I called, but heard no response beyond my own echoes. I waited.
Time loses its hold when it’s deep under ground. In the dark, the seconds and minutes get lost, turn back on themselves, and wander helplessly about. I waited ten minutes, or three hours, it might have been either.
Troy didn’t return.
I needed to move, to find my friend, to get the hell out of there. I needed to locate somebody who could help. I tried to retrace our steps but in the vast drainage maze my sense of direction came undone. Always go up, I eventually decided, and followed anything with a positive pitch until I began to hear the sound of tires on pavement and saw pencils of light that, as I got closer, illuminated another wrought iron ladder. It led up, thank you God, to a manhole; a manhole that emerged on the sidewalk of Salisbury Street, downtown Raleigh, two miles from the hair salons.

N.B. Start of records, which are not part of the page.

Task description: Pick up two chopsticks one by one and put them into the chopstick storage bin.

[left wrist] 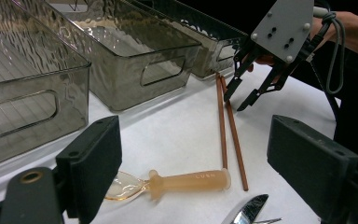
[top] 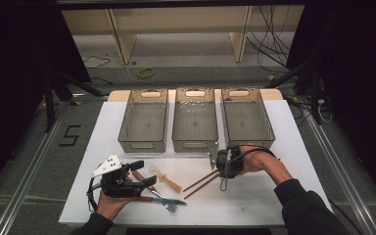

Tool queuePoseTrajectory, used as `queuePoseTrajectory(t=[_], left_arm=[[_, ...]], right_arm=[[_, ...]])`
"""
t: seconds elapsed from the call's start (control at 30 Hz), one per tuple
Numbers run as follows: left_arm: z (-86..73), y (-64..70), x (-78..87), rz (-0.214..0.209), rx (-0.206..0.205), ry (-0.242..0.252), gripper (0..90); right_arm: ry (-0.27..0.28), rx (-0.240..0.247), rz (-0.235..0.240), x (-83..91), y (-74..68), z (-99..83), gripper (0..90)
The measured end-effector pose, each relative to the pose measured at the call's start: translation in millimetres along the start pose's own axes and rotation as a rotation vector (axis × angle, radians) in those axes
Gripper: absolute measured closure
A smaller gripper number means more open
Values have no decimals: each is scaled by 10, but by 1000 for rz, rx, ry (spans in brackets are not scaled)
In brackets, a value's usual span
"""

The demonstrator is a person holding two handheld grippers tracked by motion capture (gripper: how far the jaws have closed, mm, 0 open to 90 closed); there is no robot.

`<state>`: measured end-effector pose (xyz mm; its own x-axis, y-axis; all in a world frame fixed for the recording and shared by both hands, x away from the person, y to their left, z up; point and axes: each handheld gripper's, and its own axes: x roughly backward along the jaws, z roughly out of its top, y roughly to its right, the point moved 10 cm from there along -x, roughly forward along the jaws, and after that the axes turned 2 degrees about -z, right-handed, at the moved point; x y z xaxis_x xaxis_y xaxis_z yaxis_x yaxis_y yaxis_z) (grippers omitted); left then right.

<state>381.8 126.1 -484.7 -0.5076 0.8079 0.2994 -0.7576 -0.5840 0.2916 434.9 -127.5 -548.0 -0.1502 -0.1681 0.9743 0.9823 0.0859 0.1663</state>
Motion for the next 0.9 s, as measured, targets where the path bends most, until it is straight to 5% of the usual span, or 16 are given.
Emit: queuePoseTrajectory(t=[0.3, 0.33, 0.9], left_arm=[[0, -2, 1, 0, 1, 0, 174], [-2, -4, 3, -1, -1, -2, 174], [1, -5, 4, 1, 0, -1, 174]], right_arm=[[-22, 11, 17, -43, -5, -39, 700], [-25, 42, 15, -43, 12, -48, 714], [-66, 120, 60, -38, -63, -58, 810]])
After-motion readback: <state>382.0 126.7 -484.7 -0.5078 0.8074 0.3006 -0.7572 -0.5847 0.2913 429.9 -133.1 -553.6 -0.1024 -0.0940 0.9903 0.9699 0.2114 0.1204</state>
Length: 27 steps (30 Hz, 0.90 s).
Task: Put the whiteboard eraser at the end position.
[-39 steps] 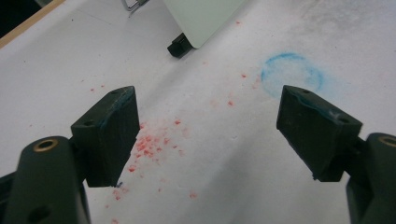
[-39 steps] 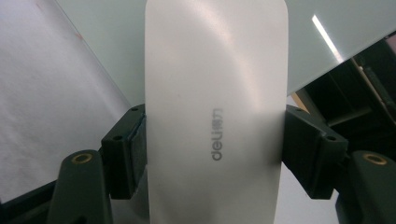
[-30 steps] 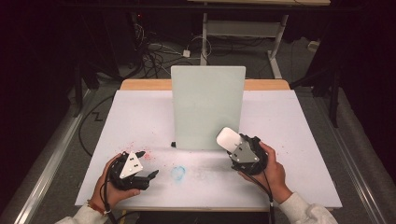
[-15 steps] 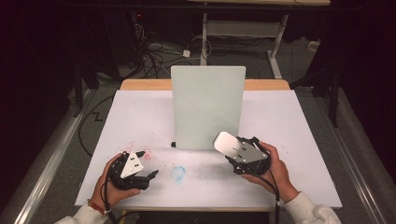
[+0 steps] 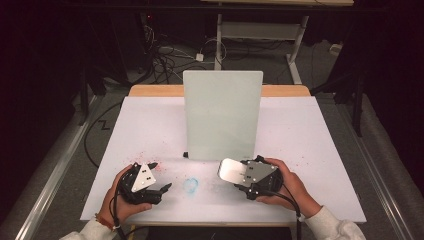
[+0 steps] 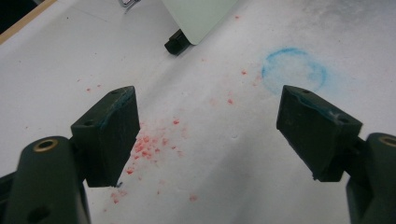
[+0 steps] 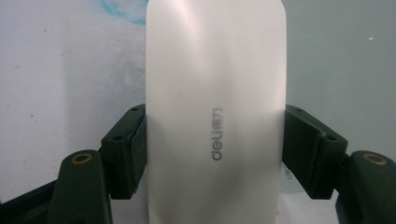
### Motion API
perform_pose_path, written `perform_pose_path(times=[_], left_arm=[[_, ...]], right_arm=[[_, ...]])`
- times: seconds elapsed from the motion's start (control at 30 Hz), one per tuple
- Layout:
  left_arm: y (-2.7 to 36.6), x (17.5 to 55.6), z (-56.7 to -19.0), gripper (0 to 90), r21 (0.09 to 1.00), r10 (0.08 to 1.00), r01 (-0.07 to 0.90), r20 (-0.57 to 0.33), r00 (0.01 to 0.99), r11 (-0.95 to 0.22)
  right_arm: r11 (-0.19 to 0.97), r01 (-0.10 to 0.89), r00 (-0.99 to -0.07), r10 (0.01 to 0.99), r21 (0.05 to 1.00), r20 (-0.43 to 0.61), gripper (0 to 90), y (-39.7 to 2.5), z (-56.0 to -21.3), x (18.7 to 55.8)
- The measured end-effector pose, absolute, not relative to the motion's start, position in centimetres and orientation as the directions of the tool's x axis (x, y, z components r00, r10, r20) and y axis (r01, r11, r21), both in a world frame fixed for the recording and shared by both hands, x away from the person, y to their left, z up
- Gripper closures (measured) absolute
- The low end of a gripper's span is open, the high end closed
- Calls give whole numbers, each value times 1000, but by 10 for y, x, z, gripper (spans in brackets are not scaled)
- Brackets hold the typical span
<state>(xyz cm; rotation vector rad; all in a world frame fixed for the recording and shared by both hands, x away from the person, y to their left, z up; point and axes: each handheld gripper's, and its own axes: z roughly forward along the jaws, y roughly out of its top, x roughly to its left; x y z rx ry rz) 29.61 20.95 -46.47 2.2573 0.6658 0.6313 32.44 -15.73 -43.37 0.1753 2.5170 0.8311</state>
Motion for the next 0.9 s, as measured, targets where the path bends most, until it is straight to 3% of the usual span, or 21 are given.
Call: perform_pose_path(times=[0.47, 0.9], left_arm=[[207, 296, -467, 205, 720, 606, 277, 244, 757, -636], [206, 296, -468, 205, 713, 600, 279, 244, 762, -643]], right_arm=[[875, -79, -945, 87, 477, -316, 310, -121, -446, 332], [860, -67, -966, 72, 507, -250, 306, -112, -457, 334]])
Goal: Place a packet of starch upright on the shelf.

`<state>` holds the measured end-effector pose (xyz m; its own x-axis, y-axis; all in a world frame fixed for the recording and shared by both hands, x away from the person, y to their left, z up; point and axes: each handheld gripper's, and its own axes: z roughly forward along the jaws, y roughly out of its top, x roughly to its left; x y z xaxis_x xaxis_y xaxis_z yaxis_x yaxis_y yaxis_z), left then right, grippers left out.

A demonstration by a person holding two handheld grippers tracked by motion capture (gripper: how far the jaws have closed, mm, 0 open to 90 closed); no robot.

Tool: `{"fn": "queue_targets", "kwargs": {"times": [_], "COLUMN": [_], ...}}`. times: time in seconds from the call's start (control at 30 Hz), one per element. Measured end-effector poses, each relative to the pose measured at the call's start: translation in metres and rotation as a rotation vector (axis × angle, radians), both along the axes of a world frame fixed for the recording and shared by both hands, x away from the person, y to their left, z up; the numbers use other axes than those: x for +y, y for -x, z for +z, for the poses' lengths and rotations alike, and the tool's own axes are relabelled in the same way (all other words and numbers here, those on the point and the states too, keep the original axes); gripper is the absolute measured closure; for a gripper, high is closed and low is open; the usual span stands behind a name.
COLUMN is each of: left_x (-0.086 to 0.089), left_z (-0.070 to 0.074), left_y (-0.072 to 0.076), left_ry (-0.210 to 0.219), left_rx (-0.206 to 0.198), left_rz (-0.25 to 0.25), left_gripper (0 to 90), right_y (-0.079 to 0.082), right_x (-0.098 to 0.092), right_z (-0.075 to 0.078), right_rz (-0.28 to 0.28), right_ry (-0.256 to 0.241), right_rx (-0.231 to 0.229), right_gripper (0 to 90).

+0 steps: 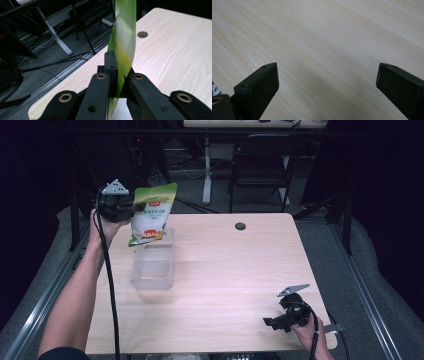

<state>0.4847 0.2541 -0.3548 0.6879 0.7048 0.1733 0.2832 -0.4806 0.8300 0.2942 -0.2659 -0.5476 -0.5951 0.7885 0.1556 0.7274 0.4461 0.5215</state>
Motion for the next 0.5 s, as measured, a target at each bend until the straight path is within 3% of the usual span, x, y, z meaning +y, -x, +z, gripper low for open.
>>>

I pushed open the cover and crawled out to the pavement as onlookers stared. Ignoring them, I pulled out and unwrapped from its plastic baggie my cell phone, intending to call 911. As it searched for a network I wondered what to say. They’d think I was crazy and, given what we’d been doing, they were probably right. The connection happened quickly, there in the heart of the city, but before I called Emergency and made a fool of myself, I threw a Hail Mary. I called Troy. No answer. More desperate, I texted.
Where are you?
To my surprise and great relief, the “typing” icon immediately popped up. He was safe! He was responsive! A rush of questions flooded my brain. Did he land the beast? What was the damn thing? Did he get a picture? Was he back at the trucks and could he come here to get me?
But the joy was short-lived. The typing stopped and the message was delivered.
him gone u come bak bring mor meeet
Comments
Franz replied on Permalink
So disappointed this was fiction! Great read!
Jim Dowd replied on Permalink
Simply great!
David Childs replied on Permalink
Brilliant! Can't wait for more!!
Sandy Harris replied on Permalink
A stretch of the imagination but then again knowing Troy like I do it is a distinct possibility……
Tom reilly replied on Permalink
Sometimes you know you're not going to catch it but you just want to see it!